Barbie: no somos muñecas


         El mundo de los juguetes en general y de las muñecas en particular siempre ha tenido mucho atractivo, y no solo para niñas y niños. En estos días se habla mucho de la película Barbie, aunque hay otras películas de juguetes famosas, como la saga de Toy Story –su frase “hasta el infinito y más allá, ya forma parte del lenguaje común- o, al otro lado del espectro, la de Chucky, el muñeco diabólico, que hasta novia tiene. Y es que es difícil imaginar una infancia sin muñecas.

En nuestro teatro, obviamente, ya hace tiempo que dejamos de jugar con muñecas, aunque de vez en cuando pasan cosas que nos recuerdan aquellos tiempos pasados.
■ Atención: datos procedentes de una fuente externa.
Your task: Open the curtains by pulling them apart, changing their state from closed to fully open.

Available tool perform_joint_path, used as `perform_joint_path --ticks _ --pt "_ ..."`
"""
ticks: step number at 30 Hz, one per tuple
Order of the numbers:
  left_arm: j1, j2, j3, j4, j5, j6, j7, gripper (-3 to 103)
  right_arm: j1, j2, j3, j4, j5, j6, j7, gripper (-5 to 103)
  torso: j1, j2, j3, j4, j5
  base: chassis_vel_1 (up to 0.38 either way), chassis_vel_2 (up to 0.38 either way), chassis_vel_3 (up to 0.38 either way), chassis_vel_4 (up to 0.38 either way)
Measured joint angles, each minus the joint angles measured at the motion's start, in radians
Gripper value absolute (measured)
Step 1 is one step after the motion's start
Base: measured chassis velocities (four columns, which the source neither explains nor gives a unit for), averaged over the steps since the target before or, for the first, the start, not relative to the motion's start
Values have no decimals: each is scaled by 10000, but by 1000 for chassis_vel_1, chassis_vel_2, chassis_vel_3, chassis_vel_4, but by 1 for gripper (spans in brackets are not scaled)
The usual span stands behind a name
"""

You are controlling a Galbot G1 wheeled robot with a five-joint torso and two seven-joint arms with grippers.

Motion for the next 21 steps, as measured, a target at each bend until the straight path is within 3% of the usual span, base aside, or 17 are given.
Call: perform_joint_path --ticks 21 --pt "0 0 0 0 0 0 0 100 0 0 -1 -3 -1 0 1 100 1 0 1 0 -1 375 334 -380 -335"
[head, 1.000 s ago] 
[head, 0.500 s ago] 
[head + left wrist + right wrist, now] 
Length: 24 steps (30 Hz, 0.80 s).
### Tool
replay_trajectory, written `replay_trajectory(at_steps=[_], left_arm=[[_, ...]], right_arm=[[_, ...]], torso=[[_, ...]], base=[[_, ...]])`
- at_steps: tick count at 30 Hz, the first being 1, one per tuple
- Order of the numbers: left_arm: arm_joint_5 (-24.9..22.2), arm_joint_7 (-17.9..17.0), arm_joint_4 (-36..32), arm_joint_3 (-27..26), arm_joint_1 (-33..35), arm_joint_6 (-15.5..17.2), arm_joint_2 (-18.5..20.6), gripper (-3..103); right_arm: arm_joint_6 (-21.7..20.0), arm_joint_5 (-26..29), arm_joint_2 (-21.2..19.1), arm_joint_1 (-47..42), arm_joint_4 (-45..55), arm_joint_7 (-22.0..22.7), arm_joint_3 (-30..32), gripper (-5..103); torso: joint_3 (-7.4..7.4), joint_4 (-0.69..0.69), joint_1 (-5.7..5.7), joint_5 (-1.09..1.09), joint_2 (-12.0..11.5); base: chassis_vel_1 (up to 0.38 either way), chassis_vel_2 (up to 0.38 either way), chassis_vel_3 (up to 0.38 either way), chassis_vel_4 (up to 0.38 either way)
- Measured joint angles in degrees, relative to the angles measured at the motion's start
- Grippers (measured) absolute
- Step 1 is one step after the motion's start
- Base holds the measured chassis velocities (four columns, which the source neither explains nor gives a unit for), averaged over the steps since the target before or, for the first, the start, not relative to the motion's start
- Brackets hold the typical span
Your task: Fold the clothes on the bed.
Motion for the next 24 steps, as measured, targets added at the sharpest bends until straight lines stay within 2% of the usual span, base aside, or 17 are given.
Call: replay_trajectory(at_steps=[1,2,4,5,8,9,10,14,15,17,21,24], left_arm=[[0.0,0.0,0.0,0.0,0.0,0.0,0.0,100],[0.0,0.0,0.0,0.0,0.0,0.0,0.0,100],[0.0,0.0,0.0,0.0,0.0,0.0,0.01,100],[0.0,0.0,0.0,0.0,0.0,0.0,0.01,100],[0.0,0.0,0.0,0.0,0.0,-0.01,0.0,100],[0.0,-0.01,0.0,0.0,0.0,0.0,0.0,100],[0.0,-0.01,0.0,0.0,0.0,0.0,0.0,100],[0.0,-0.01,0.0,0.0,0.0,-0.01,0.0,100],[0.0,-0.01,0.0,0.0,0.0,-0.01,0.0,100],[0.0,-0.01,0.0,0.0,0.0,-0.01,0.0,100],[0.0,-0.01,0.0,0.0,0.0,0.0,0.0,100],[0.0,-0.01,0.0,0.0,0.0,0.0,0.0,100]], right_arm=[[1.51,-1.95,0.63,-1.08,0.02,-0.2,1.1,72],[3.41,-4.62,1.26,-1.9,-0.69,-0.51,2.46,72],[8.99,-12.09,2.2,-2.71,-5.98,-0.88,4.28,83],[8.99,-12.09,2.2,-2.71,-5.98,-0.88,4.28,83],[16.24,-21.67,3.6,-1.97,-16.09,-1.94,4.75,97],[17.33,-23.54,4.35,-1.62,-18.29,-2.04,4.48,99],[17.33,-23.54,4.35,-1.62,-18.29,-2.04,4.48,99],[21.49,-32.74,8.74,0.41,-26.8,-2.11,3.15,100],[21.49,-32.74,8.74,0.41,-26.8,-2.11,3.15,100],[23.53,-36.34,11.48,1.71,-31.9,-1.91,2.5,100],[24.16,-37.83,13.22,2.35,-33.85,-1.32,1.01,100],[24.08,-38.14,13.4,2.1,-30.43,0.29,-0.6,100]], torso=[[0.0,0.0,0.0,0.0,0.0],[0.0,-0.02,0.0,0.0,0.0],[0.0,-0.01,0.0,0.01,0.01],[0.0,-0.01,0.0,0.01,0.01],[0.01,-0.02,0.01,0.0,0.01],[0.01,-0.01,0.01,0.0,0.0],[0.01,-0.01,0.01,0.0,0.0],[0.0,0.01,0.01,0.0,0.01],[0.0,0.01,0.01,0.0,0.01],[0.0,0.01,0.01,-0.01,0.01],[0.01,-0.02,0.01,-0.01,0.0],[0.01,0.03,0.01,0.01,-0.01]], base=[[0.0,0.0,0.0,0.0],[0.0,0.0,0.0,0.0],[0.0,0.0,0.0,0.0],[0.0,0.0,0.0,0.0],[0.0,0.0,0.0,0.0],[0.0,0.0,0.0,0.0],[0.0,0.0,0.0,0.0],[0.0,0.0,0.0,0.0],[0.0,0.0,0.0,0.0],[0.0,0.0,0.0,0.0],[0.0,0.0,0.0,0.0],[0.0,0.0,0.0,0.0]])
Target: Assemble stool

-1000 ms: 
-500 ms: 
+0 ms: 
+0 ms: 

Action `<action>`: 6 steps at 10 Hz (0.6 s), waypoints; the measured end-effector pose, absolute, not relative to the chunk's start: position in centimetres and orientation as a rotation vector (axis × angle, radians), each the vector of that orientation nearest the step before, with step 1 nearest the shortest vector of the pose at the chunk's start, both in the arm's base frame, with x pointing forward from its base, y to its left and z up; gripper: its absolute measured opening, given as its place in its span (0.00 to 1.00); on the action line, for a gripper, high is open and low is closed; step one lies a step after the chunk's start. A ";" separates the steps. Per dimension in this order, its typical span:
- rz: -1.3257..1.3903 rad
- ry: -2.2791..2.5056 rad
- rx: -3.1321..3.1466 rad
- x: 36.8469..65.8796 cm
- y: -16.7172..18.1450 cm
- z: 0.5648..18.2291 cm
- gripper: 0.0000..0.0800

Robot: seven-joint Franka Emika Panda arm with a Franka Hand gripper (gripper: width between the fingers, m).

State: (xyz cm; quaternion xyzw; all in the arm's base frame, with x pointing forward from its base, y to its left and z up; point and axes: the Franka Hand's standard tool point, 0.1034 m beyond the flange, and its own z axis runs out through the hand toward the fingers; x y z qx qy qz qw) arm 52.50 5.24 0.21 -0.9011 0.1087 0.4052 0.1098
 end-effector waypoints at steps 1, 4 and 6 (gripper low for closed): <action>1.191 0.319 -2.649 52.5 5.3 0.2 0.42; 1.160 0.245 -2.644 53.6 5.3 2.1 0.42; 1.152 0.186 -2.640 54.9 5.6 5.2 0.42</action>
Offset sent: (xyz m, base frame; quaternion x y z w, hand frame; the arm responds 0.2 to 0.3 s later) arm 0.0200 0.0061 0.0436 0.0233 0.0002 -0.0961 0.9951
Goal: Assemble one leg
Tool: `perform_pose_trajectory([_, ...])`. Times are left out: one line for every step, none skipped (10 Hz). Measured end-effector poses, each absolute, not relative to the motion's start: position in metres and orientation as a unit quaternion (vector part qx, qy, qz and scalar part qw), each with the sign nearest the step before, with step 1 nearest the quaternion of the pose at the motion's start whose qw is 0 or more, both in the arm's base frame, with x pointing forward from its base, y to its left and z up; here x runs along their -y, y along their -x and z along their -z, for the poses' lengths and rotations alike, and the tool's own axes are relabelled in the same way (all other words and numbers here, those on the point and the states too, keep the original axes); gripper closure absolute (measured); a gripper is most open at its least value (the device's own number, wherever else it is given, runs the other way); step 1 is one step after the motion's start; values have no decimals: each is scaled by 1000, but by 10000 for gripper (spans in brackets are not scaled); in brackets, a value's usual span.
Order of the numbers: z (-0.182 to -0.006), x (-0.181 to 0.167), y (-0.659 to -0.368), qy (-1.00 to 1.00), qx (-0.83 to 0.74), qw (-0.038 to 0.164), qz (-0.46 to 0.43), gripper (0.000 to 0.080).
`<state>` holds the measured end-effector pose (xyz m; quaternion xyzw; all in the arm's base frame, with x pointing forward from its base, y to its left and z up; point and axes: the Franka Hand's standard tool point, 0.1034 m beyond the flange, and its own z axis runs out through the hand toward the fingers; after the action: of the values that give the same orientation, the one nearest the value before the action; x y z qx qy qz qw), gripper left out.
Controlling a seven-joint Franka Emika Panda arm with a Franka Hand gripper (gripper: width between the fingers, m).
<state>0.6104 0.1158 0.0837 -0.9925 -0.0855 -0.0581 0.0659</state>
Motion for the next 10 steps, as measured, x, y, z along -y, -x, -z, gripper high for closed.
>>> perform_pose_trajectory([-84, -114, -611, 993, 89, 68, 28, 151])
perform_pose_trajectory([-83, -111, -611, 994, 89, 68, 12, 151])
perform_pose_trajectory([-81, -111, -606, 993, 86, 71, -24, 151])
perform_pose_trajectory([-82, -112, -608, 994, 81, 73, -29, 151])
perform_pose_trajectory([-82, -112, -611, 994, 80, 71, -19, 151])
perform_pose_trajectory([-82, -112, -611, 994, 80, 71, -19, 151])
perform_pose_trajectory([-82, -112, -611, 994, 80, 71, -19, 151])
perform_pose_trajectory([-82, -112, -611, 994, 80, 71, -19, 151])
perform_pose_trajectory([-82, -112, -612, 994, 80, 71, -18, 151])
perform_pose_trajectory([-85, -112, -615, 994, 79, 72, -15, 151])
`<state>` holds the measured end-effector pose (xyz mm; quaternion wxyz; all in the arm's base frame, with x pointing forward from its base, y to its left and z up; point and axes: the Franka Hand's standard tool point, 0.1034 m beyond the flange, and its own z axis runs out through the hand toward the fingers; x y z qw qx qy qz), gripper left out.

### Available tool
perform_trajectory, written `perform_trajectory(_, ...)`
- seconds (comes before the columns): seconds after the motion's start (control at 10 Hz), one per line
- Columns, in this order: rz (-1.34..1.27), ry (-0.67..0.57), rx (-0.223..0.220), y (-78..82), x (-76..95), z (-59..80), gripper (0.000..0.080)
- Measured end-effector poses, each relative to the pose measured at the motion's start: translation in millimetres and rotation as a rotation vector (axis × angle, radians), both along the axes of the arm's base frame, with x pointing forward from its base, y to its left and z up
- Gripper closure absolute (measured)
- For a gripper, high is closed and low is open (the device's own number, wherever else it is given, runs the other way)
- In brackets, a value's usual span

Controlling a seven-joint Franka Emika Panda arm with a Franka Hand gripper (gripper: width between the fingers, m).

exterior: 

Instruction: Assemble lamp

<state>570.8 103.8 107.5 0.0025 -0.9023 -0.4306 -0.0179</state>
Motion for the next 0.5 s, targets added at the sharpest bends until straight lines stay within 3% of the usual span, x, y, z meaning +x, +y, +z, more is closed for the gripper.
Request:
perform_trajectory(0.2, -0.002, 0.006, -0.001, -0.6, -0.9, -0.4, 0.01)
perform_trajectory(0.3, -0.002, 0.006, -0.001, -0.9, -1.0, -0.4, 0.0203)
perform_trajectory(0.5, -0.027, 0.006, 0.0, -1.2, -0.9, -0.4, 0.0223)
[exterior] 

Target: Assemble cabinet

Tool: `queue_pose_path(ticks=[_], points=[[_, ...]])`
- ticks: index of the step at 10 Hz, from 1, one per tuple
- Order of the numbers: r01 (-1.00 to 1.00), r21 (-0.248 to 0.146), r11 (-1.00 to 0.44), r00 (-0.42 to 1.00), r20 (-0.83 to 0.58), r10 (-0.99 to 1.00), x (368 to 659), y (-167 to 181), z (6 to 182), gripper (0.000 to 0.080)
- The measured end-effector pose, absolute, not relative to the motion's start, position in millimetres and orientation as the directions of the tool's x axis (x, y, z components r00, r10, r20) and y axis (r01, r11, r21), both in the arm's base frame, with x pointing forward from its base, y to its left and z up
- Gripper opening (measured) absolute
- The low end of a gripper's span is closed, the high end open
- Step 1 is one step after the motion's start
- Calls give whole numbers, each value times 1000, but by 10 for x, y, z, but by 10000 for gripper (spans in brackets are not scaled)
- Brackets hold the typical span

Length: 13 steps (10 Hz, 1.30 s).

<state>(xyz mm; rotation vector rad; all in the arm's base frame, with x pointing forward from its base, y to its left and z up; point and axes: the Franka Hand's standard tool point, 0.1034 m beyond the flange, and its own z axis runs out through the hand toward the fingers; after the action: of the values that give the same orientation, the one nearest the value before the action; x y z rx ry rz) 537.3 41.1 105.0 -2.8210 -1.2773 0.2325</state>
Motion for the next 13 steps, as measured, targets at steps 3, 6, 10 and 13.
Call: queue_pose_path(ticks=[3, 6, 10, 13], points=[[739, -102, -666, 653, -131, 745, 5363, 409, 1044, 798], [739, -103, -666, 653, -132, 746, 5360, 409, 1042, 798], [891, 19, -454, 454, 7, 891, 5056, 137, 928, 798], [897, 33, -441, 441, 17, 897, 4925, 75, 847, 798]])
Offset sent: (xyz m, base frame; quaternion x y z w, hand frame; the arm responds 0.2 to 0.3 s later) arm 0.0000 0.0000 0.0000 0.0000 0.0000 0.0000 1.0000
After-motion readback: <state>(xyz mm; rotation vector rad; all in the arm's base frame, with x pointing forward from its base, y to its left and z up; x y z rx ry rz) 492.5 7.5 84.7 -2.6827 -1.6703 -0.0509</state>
Yo, por mi edad, soy más de la generación de Nancy, pero seguro que todas las personas que paseamos nuestras togas nos identificamos con ella o con cualquier otra, como Barbie o Bratz –para las más jóvenes- con bebés como Nenuco o Baby Mocosete o el diminuto Barriguitas o con machotes de pelo en pecho como Madelman o Geyperman. Sin olvidar, por supuesto, a Pin y Pon o a los imprescindibles Clics de Playmóbil, alguna de cuyas imágenes han ilustrado nuestros estrenos. Como los han ilustrado, cómo no, todas esas muñecas a las que mi madre –u otras madres- han vestido con toga y puñetas, empezando por mi propia Nancy, la auténtica, aquella con la que tanto jugué de niña y que ahora preside la estantería de mi despacho con su toga y sus tacones.

Pero no hay más que abrir los ojos para comprobar que, aunque no lo creamos, sí que hay muñecos por Toguilandia. Igual, hasta por la noche montan alguna fiestecita como sus compañeros de Toy Story. Recuerdo que, en los primeros tiempos de los Juzgados de Violencia sobre la Mujer, cuando andábamos improvisándolo todo, nos encontramos con que no sabíamos muy bien qué hacer cuando las víctimas venían acompañadas de sus criaturas, a las que no iban a dejar solas. Entonces, decidimos traer los juguetes que ya hubieran desechado nuestras hijas e hijos, y los colocamos en una salita que constituyó la primera sala de espera para la infancia. Y la verdad es que fue todo un éxito a coste cero. Y es que, muchas veces, querer es poder. Y, a falta de medios, soluciones imaginativas.

Ahora, por fortuna, cada vez se ven más ejemplos de salas amables donde niños y niñas se sientan lo menos mal posible dadas las circunstancias. Y, aunque aun nos queda camino en esta vía, quizás a día de hoy el ejemplo más paradigmático venga constituido por las cámaras Gesell, destinadas a recibir declaración testifical a menores en un ambiente agradable y guiados por un profesional de la psicología en vez de un señor o señora vestido con un batín negro, como me llamaron a mí una vez en juicio.

La verdad es que a mí me sigue provocando ternura ver a esas criaturitas que llegan al juzgado de la mano de su madre y agarradas a su osito de peluche, su muñeca, o cualquier otro juguete que les dé seguridad. Algunas cosas siguen iguales por mucho que pase el tiempo. En más de una ocasión he visto a funcionarias hablando al osito, dándole de comer o acunándole para que su pequeña propietaria se tranquilizase.

Pero no todo son ternura y sonrisas. Como a veces pasa en los pleitos de familia, en que las partes se enzarzan por las cuestiones más nimias, he visto peleas que empezaron porque no metió el muñeco del nene en la mochila o porque lo entregó al otro progenitor sucio o roto, con el consiguiente disgusto de su pequeño propietario. En un caso, trajeron al osito casi despedazado, con su relleno de trapo saliéndose por las costuras y sin un ojo, y reconozco que tuve un pellizco en el alma pensando en la carita de la pobre niña cuando le viera así. Cursi que es una, que le vamos a hacer.

Pero volviendo a Barbie, la de la película y la que ha estado en las casa de cualquier niña, es una invitación a la reflexión. Una reflexión, de una parte, sobre los estereotipos físicos que en más de una caso, esclavizan a las personas hasta hacerles hacer verdaderas barbaridades, y, de otra, en el largo camino hacia la igualdad y a inmundo donde las mujeres –y también los hombres, podamos ser lo que queramos sin que nadie nos estigmatice por nuestro sexo. Ahí es nada.

Y, con esto, se cierra el telón por hoy. El aplauso se lo daré esta vez a todas esas madres que confeccionaron las togas de nuestras muñecas, y no solo por eso, sino porque antes pusieron toda la carne en el asador para que sus hijas pudiéramos lucirlas y ejercer nuestro oficio. Nunca se lo agradeceremos bastante.